▶ Problem to work on: Transcribe exactly the lines from the one containing "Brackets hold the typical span" through the end of the entries, including both the first and the last, and nothing else.

(Stored data entries)
##########
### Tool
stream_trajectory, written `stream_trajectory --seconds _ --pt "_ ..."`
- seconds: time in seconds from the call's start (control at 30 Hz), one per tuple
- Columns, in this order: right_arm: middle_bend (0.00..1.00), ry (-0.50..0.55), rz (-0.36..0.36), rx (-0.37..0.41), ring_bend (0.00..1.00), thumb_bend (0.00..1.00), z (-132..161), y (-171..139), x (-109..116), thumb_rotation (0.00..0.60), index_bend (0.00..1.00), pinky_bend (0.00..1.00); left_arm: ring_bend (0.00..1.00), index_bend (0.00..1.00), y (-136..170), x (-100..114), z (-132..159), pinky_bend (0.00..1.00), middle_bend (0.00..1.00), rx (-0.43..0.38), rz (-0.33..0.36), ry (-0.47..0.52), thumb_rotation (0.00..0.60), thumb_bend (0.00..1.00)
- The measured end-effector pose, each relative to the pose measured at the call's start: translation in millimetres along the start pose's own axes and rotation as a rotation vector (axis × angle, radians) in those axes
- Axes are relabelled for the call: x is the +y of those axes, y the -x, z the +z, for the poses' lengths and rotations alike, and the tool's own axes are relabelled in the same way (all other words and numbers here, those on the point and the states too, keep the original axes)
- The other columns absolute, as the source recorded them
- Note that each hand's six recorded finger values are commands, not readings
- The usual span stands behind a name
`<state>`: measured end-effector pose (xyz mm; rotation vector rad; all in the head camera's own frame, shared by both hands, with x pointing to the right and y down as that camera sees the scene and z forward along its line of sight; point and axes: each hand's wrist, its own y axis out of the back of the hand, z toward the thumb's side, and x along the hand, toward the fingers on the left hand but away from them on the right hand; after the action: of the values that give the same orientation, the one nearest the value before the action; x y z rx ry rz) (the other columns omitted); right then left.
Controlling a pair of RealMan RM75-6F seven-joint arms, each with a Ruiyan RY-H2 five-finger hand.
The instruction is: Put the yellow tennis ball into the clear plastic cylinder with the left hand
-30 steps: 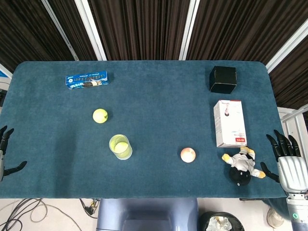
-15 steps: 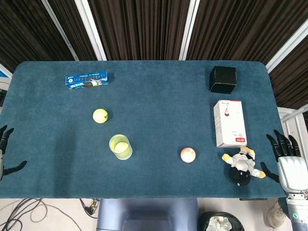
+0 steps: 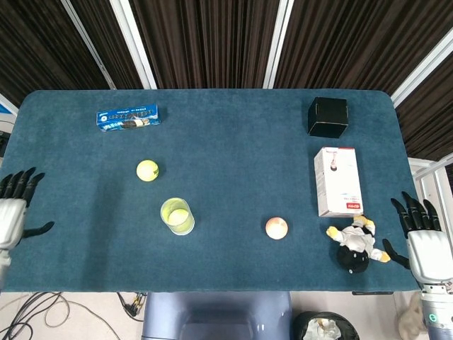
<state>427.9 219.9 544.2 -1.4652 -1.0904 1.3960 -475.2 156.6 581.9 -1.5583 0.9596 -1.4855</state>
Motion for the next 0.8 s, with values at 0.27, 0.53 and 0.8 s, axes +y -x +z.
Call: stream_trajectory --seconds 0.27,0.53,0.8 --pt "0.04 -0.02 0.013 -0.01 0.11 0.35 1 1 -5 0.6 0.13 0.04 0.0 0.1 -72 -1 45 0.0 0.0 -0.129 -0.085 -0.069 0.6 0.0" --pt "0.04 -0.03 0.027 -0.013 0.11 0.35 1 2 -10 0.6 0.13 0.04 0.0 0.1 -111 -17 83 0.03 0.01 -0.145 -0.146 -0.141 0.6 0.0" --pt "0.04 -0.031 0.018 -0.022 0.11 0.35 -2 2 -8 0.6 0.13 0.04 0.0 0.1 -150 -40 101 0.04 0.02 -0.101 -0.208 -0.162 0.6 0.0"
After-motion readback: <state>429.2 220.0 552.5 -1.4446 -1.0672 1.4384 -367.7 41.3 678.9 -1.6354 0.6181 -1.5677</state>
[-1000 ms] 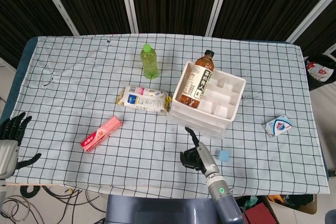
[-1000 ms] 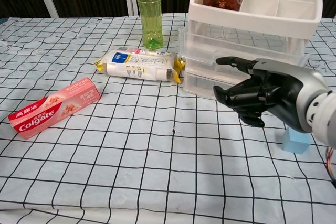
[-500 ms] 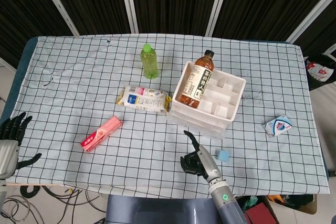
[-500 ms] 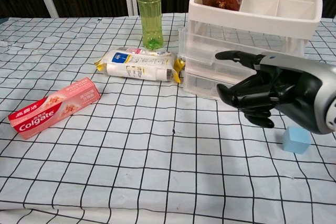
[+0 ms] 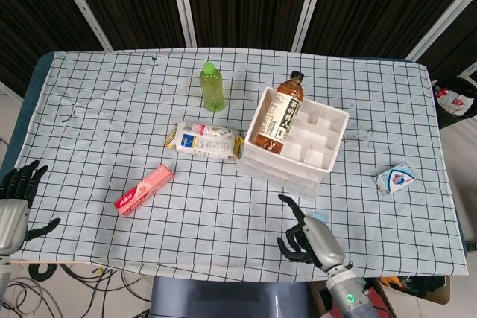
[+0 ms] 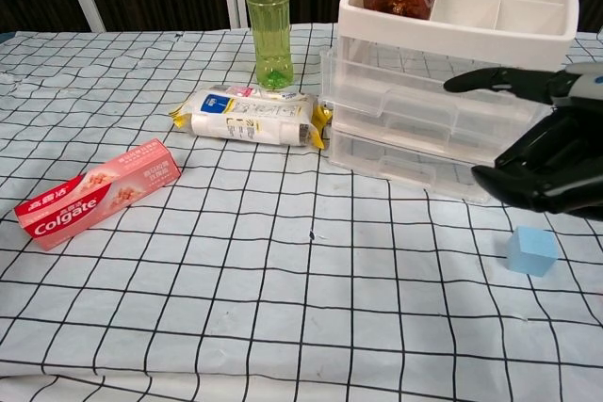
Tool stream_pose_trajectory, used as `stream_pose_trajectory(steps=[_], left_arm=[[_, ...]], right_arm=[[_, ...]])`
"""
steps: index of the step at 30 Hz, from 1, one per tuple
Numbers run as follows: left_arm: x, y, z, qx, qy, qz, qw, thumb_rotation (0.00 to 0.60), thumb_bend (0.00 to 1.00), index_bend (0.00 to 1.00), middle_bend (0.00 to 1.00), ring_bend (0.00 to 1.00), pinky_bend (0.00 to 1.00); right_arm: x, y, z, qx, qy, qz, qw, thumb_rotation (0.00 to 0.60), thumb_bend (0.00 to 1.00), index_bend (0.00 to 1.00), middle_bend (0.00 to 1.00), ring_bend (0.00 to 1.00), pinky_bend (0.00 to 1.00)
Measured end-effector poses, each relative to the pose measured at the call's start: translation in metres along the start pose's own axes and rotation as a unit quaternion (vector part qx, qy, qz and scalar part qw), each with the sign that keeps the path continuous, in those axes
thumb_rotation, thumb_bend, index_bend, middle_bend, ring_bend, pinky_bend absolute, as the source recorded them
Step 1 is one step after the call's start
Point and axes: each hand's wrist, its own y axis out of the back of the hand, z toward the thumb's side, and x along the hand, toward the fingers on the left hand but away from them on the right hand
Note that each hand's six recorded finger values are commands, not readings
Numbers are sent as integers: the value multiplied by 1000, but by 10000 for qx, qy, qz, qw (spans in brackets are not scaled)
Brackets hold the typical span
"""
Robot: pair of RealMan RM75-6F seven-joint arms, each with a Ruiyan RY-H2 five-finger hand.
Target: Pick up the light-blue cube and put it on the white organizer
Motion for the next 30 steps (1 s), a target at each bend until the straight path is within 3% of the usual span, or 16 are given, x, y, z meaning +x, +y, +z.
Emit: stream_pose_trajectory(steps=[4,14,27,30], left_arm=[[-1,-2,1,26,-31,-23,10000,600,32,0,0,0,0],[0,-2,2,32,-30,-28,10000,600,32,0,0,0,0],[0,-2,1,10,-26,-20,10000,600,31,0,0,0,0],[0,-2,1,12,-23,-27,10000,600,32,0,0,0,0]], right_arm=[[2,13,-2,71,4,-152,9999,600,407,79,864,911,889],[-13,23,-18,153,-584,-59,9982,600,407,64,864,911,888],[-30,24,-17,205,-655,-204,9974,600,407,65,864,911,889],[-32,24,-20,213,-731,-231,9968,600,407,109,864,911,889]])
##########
▶ Written response:
Brackets hold the typical span
"""
Robot: pair of RealMan RM75-6F seven-joint arms, each with a Ruiyan RY-H2 five-finger hand.
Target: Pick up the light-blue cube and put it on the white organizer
Motion for the next 30 steps (1 s), a target at each bend until the straight path is within 3% of the usual span, or 16 are given, x, y, z meaning +x, +y, +z.
Emit: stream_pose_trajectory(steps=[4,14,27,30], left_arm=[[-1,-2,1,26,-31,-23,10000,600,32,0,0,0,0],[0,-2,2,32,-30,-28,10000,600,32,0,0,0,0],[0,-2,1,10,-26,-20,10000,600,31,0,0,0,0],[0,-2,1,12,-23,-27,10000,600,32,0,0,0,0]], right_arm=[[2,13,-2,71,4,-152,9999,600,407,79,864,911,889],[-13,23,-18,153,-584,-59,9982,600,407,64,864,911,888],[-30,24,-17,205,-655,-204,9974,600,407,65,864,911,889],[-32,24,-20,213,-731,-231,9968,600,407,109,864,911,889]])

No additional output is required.